The stretch from the line with "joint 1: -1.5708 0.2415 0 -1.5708" through the line with "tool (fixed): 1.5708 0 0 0" in the records below: write it out exactly, and nothing else.

*Records from a dataset*.
========================================================================
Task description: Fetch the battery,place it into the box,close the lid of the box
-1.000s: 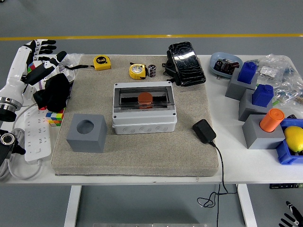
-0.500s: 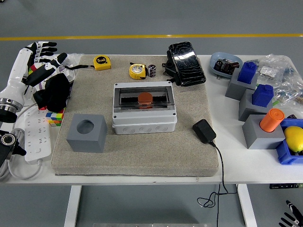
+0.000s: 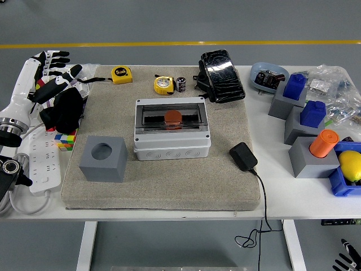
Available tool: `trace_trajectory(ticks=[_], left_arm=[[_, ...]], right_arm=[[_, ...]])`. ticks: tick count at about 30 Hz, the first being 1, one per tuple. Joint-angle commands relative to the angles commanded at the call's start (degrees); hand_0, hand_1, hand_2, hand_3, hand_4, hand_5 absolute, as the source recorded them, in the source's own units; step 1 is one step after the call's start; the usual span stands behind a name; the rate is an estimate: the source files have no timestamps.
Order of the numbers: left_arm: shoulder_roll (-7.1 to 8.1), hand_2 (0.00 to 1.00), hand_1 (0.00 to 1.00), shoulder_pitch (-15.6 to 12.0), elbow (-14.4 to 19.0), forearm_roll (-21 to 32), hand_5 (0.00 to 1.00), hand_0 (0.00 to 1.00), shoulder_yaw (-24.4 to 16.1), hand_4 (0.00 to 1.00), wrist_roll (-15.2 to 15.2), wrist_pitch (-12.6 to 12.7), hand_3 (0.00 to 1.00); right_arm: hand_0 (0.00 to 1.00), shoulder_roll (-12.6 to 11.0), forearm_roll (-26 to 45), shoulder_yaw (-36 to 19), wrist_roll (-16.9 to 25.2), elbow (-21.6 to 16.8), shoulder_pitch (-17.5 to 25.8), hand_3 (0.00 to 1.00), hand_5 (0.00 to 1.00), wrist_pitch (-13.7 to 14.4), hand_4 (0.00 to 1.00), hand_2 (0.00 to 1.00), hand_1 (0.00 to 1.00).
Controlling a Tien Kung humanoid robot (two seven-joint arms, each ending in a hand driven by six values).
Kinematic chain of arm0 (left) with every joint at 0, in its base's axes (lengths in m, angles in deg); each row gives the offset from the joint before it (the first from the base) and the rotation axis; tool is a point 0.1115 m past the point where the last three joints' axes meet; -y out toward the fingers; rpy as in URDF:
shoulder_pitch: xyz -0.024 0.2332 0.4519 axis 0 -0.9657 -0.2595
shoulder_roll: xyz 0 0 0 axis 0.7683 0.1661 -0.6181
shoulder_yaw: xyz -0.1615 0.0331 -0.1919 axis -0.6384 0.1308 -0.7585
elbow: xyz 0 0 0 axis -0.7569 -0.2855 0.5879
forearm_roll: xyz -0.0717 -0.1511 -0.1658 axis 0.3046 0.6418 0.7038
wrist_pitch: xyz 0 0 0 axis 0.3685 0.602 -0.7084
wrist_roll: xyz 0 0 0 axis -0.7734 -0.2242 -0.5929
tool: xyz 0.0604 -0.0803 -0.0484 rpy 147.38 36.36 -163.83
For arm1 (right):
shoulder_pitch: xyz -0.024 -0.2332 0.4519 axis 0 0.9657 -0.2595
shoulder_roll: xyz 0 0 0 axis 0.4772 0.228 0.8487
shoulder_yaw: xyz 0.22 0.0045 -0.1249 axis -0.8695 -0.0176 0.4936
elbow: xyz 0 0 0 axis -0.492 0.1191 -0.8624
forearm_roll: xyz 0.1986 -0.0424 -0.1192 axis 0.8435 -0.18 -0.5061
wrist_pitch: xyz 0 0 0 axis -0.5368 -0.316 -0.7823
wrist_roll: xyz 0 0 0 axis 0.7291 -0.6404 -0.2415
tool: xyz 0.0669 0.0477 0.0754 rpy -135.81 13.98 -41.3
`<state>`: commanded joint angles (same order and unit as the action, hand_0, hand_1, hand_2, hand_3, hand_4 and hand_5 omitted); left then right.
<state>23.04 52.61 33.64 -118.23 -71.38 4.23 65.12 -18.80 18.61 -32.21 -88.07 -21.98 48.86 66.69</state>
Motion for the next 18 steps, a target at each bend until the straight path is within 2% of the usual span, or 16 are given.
trace_trajectory(ticks=[18], left_arm=[[0.09,0.708,0.718,0.05,-0.17,0.06,0.721,0.598,0.41,0.998,0.18,-0.34,0.729]], right_arm=[[0.629,-0.10,0.09,0.40,-0.04,-0.03,-0.02,0.557,0.535,0.19,0.953,0.630,0.637]])
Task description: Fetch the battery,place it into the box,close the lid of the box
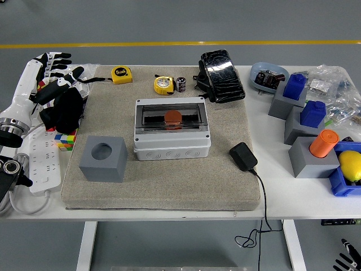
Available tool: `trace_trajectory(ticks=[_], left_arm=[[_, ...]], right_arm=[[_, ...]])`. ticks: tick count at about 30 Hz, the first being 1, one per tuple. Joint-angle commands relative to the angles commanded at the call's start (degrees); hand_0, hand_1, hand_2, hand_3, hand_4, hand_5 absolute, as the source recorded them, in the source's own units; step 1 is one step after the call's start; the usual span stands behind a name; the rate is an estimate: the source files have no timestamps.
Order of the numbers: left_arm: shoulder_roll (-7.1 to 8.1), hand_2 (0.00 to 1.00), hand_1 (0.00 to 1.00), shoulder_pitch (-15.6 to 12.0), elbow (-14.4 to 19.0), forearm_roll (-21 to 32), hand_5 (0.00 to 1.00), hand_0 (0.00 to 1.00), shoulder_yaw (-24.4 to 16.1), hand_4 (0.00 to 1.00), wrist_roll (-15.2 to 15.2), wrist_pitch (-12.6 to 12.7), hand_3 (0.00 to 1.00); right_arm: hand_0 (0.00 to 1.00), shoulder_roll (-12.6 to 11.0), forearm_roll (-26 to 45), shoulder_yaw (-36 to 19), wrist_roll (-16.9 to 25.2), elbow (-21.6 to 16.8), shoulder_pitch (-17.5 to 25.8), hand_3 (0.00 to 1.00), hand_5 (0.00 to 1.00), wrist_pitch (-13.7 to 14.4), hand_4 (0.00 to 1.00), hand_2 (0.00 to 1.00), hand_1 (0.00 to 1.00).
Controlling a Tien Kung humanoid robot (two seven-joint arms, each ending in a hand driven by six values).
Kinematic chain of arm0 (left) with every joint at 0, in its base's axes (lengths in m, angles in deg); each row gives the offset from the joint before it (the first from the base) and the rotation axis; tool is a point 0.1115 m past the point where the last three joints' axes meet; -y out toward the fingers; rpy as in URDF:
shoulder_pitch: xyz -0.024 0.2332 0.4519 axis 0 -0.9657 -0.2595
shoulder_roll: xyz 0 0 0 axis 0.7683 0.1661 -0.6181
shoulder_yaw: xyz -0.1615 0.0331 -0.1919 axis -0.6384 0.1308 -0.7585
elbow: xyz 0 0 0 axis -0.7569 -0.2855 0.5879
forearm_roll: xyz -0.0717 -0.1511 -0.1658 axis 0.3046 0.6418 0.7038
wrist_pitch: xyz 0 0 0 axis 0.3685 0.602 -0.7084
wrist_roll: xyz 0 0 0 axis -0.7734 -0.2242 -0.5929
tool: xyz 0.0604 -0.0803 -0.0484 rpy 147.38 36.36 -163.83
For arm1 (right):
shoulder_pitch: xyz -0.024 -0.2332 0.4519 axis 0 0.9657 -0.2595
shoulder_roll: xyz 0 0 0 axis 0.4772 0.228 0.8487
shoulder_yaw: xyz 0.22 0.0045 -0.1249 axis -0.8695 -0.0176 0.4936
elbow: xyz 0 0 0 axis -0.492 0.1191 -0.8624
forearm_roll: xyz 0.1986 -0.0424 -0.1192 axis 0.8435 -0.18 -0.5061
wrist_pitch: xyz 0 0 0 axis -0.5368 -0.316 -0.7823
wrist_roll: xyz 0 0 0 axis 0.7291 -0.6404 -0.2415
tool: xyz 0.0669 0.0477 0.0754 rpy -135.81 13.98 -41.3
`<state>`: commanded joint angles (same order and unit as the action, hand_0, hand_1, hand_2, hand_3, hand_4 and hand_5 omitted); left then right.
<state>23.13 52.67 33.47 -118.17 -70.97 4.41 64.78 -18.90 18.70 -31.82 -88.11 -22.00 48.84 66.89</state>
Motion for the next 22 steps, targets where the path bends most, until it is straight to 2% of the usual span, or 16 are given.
trace_trajectory(ticks=[22], left_arm=[[-0.20,0.712,0.717,-0.10,-0.04,-0.15,0.722,0.596,-0.19,0.998,0.20,-0.22,0.728]], right_arm=[[0.629,0.17,0.06,0.06,0.20,0.02,-0.01,0.557,0.534,-0.01,0.953,0.630,0.637]])
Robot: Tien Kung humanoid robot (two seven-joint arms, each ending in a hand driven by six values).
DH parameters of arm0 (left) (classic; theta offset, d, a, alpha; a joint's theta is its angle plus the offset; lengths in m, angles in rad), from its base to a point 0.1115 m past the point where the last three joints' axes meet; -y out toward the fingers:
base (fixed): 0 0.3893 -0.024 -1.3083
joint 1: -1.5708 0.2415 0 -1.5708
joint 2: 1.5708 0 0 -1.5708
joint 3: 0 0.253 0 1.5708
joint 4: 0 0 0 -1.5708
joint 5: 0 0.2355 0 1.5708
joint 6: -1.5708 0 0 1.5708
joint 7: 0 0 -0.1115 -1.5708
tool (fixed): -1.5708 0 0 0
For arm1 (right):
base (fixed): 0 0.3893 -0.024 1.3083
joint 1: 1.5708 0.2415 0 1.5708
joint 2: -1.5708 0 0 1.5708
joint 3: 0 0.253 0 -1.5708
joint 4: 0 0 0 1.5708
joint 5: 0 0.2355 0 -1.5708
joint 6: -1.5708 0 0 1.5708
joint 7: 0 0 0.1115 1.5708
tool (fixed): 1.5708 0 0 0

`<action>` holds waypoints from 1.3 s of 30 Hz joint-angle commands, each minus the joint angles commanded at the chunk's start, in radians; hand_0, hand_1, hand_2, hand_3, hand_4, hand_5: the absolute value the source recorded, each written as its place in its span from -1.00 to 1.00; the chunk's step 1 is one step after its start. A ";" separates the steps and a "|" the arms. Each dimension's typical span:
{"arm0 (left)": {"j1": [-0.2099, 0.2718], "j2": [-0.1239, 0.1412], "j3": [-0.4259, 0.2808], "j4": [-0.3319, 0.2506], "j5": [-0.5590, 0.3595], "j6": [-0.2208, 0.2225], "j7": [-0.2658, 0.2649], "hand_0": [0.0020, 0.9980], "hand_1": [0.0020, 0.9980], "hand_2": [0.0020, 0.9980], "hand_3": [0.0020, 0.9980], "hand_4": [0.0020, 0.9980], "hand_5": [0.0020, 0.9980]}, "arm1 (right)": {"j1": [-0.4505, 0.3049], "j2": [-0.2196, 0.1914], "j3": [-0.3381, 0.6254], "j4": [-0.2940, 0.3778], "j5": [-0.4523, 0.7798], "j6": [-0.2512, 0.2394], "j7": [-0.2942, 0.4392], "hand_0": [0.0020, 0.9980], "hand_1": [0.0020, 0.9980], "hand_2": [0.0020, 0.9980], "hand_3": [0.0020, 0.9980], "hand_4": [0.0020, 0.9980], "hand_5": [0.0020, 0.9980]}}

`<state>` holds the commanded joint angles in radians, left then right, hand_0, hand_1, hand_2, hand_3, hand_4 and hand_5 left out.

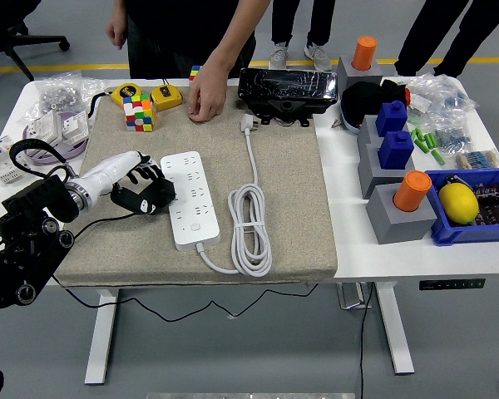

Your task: Pick up the plug,place it near the board,insert it into the board,press the button

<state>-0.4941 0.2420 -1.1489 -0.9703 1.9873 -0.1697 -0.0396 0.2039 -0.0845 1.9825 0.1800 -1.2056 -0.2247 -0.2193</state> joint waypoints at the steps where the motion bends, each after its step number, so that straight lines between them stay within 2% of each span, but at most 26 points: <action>1: 0.000 0.000 0.000 0.001 -0.004 -0.002 -0.001 0.06 0.38 0.28 0.21 1.00 -1.00 | 0.000 0.000 0.000 0.000 0.000 -0.001 0.000 0.57 0.39 0.42 0.51 1.00 1.00; 3: 0.000 0.000 0.001 0.004 -0.010 -0.008 -0.002 0.06 0.38 0.28 0.21 1.00 -1.00 | 0.000 0.000 -0.001 0.000 0.000 -0.001 0.001 0.57 0.39 0.42 0.51 1.00 1.00; 4: 0.000 0.000 0.001 0.005 -0.013 -0.010 -0.003 0.11 0.41 0.38 0.31 1.00 -0.71 | 0.000 0.000 -0.001 0.000 0.000 -0.002 0.001 0.57 0.39 0.42 0.51 1.00 1.00; 8: -0.001 0.001 0.002 0.008 -0.032 -0.026 -0.008 0.11 0.41 0.38 0.31 1.00 -0.71 | 0.001 -0.001 -0.003 0.000 0.001 -0.001 0.001 0.57 0.39 0.42 0.51 1.00 1.00; 9: -0.001 0.001 0.003 0.010 -0.039 -0.032 -0.010 0.22 0.46 0.43 0.42 1.00 -0.32 | 0.001 -0.001 -0.003 0.000 0.001 -0.001 0.001 0.57 0.39 0.42 0.51 1.00 1.00; 15: -0.002 0.002 0.000 0.013 -0.074 -0.060 -0.014 0.22 0.46 0.43 0.42 1.00 -0.32 | 0.001 -0.002 -0.006 0.000 0.005 0.000 0.000 0.57 0.39 0.42 0.51 1.00 1.00; 16: -0.002 0.002 -0.001 0.012 -0.080 -0.065 -0.015 0.59 0.67 0.62 0.67 1.00 0.07 | 0.001 -0.002 -0.006 0.000 0.005 0.001 0.000 0.57 0.39 0.42 0.51 1.00 1.00; 21: 0.001 0.004 -0.009 0.003 -0.135 -0.095 -0.014 0.59 0.67 0.62 0.67 1.00 0.07 | 0.001 -0.002 -0.009 0.000 0.007 0.003 -0.001 0.57 0.39 0.42 0.51 1.00 1.00; 22: 0.002 0.004 -0.011 0.001 -0.144 -0.097 -0.014 0.99 1.00 1.00 0.98 1.00 0.55 | 0.001 -0.002 -0.009 0.000 0.008 0.003 -0.001 0.57 0.39 0.42 0.51 1.00 1.00; 25: 0.010 0.000 -0.028 -0.019 -0.192 -0.076 -0.015 0.99 1.00 1.00 0.98 1.00 0.55 | 0.000 -0.002 -0.011 0.000 0.008 0.004 -0.001 0.57 0.39 0.42 0.51 1.00 1.00; 27: 0.017 -0.005 -0.043 -0.040 -0.245 -0.042 -0.015 0.99 1.00 1.00 0.98 1.00 0.55 | 0.000 -0.001 -0.013 0.000 0.010 0.005 -0.001 0.57 0.39 0.42 0.51 1.00 1.00; 28: 0.019 -0.007 -0.049 -0.047 -0.261 -0.026 -0.015 1.00 1.00 1.00 1.00 1.00 1.00 | -0.001 -0.001 -0.013 0.000 0.010 0.005 -0.001 0.57 0.39 0.42 0.51 1.00 1.00; 30: 0.029 -0.013 -0.065 -0.072 -0.289 0.033 -0.033 1.00 1.00 1.00 1.00 1.00 1.00 | -0.001 -0.001 -0.014 0.000 0.010 0.006 -0.002 0.57 0.39 0.42 0.51 1.00 1.00; 31: 0.046 -0.024 -0.086 -0.100 -0.320 0.081 -0.061 1.00 1.00 1.00 1.00 1.00 1.00 | -0.001 -0.001 -0.017 0.000 0.013 0.006 -0.002 0.57 0.39 0.42 0.51 1.00 1.00; 32: 0.050 -0.027 -0.091 -0.109 -0.332 0.114 -0.069 1.00 1.00 1.00 1.00 1.00 1.00 | -0.001 -0.001 -0.018 0.000 0.014 0.006 -0.002 0.57 0.39 0.42 0.51 1.00 1.00; 34: 0.086 -0.050 -0.133 -0.173 -0.347 0.205 -0.084 0.94 1.00 0.96 0.97 1.00 1.00 | -0.002 0.000 -0.016 0.000 0.012 0.006 -0.003 0.57 0.39 0.42 0.51 1.00 1.00; 37: 0.142 -0.077 -0.177 -0.280 -0.256 0.327 0.000 0.94 1.00 0.96 0.97 1.00 1.00 | -0.005 0.000 -0.015 0.000 0.012 0.006 -0.004 0.57 0.39 0.42 0.51 1.00 1.00; 39: 0.194 -0.097 -0.200 -0.368 -0.165 0.418 0.091 0.94 1.00 0.96 0.97 1.00 1.00 | -0.010 0.002 -0.012 0.000 0.008 0.009 -0.007 0.57 0.39 0.42 0.51 1.00 1.00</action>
<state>-0.3004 0.1451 -1.3492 -1.3380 1.8218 0.2479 0.0518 0.1941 -0.0826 1.9702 0.1800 -1.1981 -0.2155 -0.2264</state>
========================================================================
*ANSWER TO THIS EXERCISE*.
joint 1: -1.5708 0.2415 0 -1.5708
joint 2: 1.5708 0 0 -1.5708
joint 3: 0 0.253 0 1.5708
joint 4: 0 0 0 -1.5708
joint 5: 0 0.2355 0 1.5708
joint 6: -1.5708 0 0 1.5708
joint 7: 0 0 -0.1115 -1.5708
tool (fixed): -1.5708 0 0 0
For arm1 (right):
base (fixed): 0 0.3893 -0.024 1.3083
joint 1: 1.5708 0.2415 0 1.5708
joint 2: -1.5708 0 0 1.5708
joint 3: 0 0.253 0 -1.5708
joint 4: 0 0 0 1.5708
joint 5: 0 0.2355 0 -1.5708
joint 6: -1.5708 0 0 1.5708
joint 7: 0 0 0.1115 1.5708
tool (fixed): 1.5708 0 0 0

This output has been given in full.